Collection entries
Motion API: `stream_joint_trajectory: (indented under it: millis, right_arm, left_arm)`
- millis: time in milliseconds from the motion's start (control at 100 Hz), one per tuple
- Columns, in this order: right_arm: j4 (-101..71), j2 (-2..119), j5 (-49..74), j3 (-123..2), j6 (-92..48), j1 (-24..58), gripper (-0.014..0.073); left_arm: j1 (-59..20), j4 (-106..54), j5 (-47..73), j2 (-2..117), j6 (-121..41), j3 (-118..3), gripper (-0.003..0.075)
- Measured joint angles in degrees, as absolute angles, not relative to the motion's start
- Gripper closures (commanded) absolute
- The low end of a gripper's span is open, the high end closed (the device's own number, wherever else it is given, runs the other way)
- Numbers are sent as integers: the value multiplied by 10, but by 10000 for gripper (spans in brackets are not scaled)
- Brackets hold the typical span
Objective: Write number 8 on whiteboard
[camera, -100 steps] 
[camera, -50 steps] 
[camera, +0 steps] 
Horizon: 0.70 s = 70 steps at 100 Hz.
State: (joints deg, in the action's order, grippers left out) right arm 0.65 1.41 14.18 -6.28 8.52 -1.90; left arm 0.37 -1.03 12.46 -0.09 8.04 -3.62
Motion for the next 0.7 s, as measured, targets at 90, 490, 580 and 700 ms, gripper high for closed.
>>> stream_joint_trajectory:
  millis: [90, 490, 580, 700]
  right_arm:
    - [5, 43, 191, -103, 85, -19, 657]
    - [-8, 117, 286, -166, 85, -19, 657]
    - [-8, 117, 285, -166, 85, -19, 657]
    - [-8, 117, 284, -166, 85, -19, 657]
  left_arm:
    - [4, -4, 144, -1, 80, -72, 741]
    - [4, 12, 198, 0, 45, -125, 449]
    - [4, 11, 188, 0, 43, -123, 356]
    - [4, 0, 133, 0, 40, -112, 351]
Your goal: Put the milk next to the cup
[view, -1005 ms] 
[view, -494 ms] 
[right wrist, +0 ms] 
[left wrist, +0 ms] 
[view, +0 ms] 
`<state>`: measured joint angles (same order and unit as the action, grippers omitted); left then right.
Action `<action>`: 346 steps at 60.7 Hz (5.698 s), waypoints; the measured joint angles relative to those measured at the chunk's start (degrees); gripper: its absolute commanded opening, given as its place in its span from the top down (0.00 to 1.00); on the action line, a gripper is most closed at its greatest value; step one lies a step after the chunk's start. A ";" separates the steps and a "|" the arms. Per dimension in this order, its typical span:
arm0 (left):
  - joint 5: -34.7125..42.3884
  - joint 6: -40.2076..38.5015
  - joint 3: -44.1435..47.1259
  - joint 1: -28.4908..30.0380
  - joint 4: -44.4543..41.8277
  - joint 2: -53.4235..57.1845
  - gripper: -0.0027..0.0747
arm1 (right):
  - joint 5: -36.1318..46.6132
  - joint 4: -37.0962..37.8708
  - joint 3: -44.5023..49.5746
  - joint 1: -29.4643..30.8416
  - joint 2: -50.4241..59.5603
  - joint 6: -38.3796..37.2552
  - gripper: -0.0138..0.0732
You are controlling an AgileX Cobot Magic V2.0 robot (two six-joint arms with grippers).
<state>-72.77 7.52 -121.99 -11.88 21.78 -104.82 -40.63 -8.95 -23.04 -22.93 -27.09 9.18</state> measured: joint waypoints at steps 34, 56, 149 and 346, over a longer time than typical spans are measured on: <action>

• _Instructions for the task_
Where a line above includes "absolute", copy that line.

• _Solved problem_
- Measured joint angles in degrees, as absolute angles, not relative to the motion's start
- Gripper closures (commanded) absolute
Action `<action>`: 346 steps at 60.7 Hz (5.698 s), waypoints; the measured joint angles relative to those measured at the chunk's start (degrees); gripper: its absolute commanded opening, given as its place in its span from the top down (0.00 to 1.00); on the action line, a gripper is most closed at its greatest value; step one lies a step after the chunk's start. A ";" separates the steps and a "|" the arms. Per dimension in this order, its typical span:

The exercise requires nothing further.